• _ABOUT THIS EXERCISE_
None of the pictures should be copied, though every line of the listing must be printed exactly.

------------------------------------

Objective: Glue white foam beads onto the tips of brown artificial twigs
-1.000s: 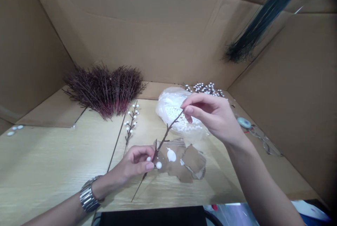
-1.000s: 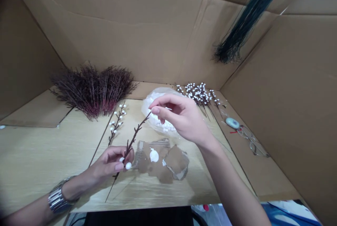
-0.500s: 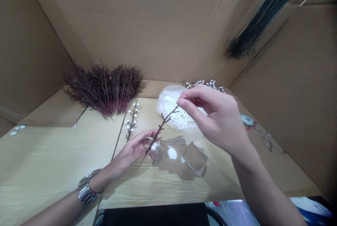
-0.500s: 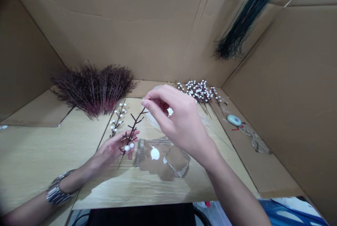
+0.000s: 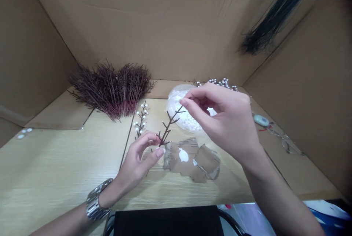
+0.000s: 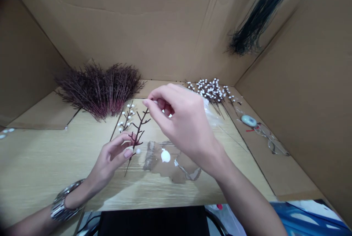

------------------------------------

• _ANSWER BOX_
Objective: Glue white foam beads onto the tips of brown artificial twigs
-1.000s: 
-1.000s: 
-0.500s: 
-0.500s: 
+0.000s: 
+0.000s: 

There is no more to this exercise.